(AIM OF THE EXERCISE):
Please make sure what you return matches the listing below exactly, minus its pictures.

(EXERCISE MATERIAL):
----------------------------------------

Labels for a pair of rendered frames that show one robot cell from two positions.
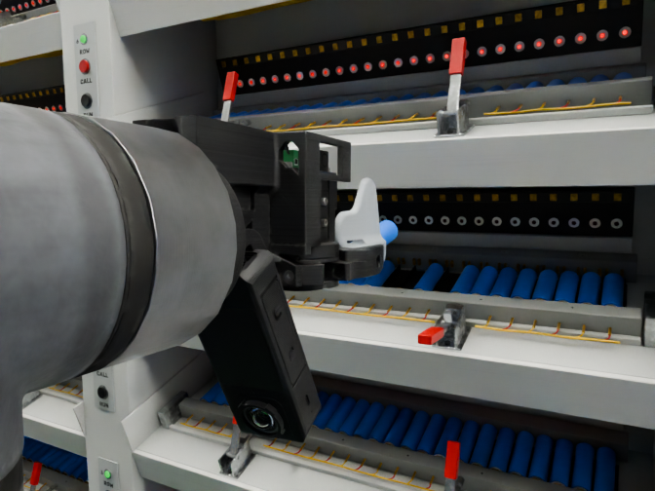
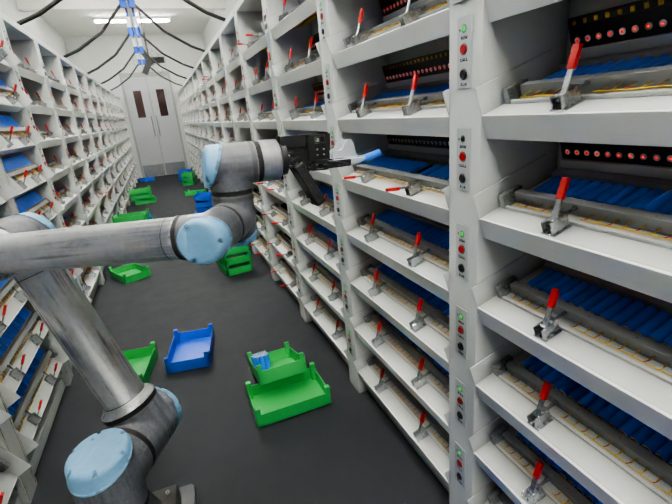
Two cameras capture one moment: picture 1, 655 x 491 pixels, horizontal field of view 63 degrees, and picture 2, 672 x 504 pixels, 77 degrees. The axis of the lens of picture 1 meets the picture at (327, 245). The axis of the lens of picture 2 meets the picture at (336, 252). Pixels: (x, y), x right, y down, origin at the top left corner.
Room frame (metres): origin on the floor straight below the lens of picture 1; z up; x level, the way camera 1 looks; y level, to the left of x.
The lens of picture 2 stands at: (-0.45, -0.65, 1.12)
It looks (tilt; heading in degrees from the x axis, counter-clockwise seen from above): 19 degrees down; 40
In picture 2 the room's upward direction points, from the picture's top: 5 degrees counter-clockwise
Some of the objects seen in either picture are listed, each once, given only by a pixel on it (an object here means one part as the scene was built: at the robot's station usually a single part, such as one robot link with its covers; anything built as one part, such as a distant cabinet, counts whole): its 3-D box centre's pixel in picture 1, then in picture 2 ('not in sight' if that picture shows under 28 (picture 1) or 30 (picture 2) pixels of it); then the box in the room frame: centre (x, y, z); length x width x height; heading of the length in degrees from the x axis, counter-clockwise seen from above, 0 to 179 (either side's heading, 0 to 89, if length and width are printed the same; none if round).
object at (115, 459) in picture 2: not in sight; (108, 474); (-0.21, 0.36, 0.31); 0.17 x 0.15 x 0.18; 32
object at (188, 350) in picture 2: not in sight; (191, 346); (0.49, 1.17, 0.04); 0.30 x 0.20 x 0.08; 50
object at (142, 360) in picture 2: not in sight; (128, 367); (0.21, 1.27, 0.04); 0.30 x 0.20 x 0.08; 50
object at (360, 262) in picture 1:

----------------------------------------

(SOLVED PROBLEM):
Labels for a pair of rendered frames that show one robot cell from two positions.
Two cameras capture one moment: picture 1, 655 x 491 pixels, horizontal field of view 63 degrees, and picture 2, 672 x 504 pixels, 77 degrees. The axis of the lens of picture 1 meets the picture at (327, 245). The axis of the lens of picture 2 meets the picture at (336, 252). Pixels: (x, y), x right, y down, origin at the top left corner.
Room frame (metres): origin on the floor straight below the lens of picture 1; z up; x level, the way camera 1 looks; y level, to the left of x.
The lens of picture 2 stands at: (-0.45, -0.65, 1.12)
It looks (tilt; heading in degrees from the x axis, counter-clockwise seen from above): 19 degrees down; 40
In picture 2 the room's upward direction points, from the picture's top: 5 degrees counter-clockwise
Some of the objects seen in either picture are listed, each once, given only by a pixel on it (an object here means one part as the scene was built: at the robot's station usually a single part, such as one robot link with its covers; anything built as one part, such as a distant cabinet, counts whole): its 3-D box centre's pixel in picture 1, then in picture 2 ('not in sight' if that picture shows under 28 (picture 1) or 30 (picture 2) pixels of it); then the box in the room frame: centre (x, y, z); length x width x height; heading of the length in degrees from the x axis, counter-clockwise seen from above, 0 to 179 (either side's heading, 0 to 89, if length and width are printed the same; none if round).
object at (115, 459) in picture 2: not in sight; (108, 474); (-0.21, 0.36, 0.31); 0.17 x 0.15 x 0.18; 32
object at (188, 350) in picture 2: not in sight; (191, 346); (0.49, 1.17, 0.04); 0.30 x 0.20 x 0.08; 50
object at (142, 360) in picture 2: not in sight; (128, 367); (0.21, 1.27, 0.04); 0.30 x 0.20 x 0.08; 50
object at (360, 262) in picture 1:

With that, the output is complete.